• **What the exercise asks**: Please retype the listing below without a single change.

• **Data segment**:
☆ ☆ ☆

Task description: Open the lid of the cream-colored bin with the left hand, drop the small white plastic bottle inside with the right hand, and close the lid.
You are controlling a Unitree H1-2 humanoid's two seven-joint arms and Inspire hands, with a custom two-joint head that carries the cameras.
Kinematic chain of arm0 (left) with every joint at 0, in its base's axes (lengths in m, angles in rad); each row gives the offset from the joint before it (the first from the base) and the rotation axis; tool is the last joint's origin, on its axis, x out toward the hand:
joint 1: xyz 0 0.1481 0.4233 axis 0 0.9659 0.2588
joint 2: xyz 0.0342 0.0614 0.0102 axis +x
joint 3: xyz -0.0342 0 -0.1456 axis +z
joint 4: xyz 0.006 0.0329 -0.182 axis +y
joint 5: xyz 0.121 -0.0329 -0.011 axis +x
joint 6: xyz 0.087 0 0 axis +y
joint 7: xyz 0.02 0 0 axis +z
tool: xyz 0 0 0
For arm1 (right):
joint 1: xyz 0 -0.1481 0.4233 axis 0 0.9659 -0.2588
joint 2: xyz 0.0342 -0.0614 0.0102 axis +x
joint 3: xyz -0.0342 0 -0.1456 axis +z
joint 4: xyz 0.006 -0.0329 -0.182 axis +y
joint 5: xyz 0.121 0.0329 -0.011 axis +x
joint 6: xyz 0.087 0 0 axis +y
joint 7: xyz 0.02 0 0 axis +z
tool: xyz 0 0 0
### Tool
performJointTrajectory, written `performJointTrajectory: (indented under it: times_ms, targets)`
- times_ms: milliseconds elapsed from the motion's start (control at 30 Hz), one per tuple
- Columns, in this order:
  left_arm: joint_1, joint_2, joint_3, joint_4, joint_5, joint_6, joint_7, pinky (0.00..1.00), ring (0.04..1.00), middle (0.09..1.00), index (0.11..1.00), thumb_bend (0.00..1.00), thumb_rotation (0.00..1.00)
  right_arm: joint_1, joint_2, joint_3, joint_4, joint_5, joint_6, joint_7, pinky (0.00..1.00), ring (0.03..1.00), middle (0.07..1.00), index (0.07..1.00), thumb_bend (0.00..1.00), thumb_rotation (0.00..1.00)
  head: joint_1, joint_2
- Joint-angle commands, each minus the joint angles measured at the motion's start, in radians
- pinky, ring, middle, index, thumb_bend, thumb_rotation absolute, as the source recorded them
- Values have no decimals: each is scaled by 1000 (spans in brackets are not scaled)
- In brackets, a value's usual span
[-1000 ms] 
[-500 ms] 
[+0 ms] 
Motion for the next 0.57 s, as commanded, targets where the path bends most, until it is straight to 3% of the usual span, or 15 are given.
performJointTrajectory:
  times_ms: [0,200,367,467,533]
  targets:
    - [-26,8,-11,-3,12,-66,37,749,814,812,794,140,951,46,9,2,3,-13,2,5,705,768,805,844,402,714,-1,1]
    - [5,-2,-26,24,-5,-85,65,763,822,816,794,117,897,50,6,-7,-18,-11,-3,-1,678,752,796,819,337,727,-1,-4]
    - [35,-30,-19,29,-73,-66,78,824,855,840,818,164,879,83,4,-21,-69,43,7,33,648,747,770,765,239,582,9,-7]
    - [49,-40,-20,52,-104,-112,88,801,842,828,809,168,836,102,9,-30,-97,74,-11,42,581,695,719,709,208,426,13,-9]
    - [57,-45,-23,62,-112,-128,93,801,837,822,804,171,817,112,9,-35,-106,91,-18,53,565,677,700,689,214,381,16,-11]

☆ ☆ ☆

• **Reply to the exercise**:
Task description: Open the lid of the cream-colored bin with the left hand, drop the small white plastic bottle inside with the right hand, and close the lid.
You are controlling a Unitree H1-2 humanoid's two seven-joint arms and Inspire hands, with a custom two-joint head that carries the cameras.
Kinematic chain of arm0 (left) with every joint at 0, in its base's axes (lengths in m, angles in rad); each row gives the offset from the joint before it (the first from the base) and the rotation axis; tool is the last joint's origin, on its axis, x out toward the hand:
joint 1: xyz 0 0.1481 0.4233 axis 0 0.9659 0.2588
joint 2: xyz 0.0342 0.0614 0.0102 axis +x
joint 3: xyz -0.0342 0 -0.1456 axis +z
joint 4: xyz 0.006 0.0329 -0.182 axis +y
joint 5: xyz 0.121 -0.0329 -0.011 axis +x
joint 6: xyz 0.087 0 0 axis +y
joint 7: xyz 0.02 0 0 axis +z
tool: xyz 0 0 0
For arm1 (right):
joint 1: xyz 0 -0.1481 0.4233 axis 0 0.9659 -0.2588
joint 2: xyz 0.0342 -0.0614 0.0102 axis +x
joint 3: xyz -0.0342 0 -0.1456 axis +z
joint 4: xyz 0.006 -0.0329 -0.182 axis +y
joint 5: xyz 0.121 0.0329 -0.011 axis +x
joint 6: xyz 0.087 0 0 axis +y
joint 7: xyz 0.02 0 0 axis +z
tool: xyz 0 0 0
### Tool
performJointTrajectory, written `performJointTrajectory: (indented under it: times_ms, targets)`
- times_ms: milliseconds elapsed from the motion's start (control at 30 Hz), one per tuple
- Columns, in this order:
  left_arm: joint_1, joint_2, joint_3, joint_4, joint_5, joint_6, joint_7, pinky (0.00..1.00), ring (0.04..1.00), middle (0.09..1.00), index (0.11..1.00), thumb_bend (0.00..1.00), thumb_rotation (0.00..1.00)
  right_arm: joint_1, joint_2, joint_3, joint_4, joint_5, joint_6, joint_7, pinky (0.00..1.00), ring (0.03..1.00), middle (0.07..1.00), index (0.07..1.00), thumb_bend (0.00..1.00), thumb_rotation (0.00..1.00)
  head: joint_1, joint_2
- Joint-angle commands, each minus the joint angles measured at the motion's start, in radians
- pinky, ring, middle, index, thumb_bend, thumb_rotation absolute, as the source recorded them
- Values have no decimals: each is scaled by 1000 (spans in brackets are not scaled)
- In brackets, a value's usual span
[-1000 ms] 
[-500 ms] 
[+0 ms] 
Motion for the next 0.57 s, as commanded, targets where the path bends most, until it is straight to 3% of the usual span, or 15 are given.
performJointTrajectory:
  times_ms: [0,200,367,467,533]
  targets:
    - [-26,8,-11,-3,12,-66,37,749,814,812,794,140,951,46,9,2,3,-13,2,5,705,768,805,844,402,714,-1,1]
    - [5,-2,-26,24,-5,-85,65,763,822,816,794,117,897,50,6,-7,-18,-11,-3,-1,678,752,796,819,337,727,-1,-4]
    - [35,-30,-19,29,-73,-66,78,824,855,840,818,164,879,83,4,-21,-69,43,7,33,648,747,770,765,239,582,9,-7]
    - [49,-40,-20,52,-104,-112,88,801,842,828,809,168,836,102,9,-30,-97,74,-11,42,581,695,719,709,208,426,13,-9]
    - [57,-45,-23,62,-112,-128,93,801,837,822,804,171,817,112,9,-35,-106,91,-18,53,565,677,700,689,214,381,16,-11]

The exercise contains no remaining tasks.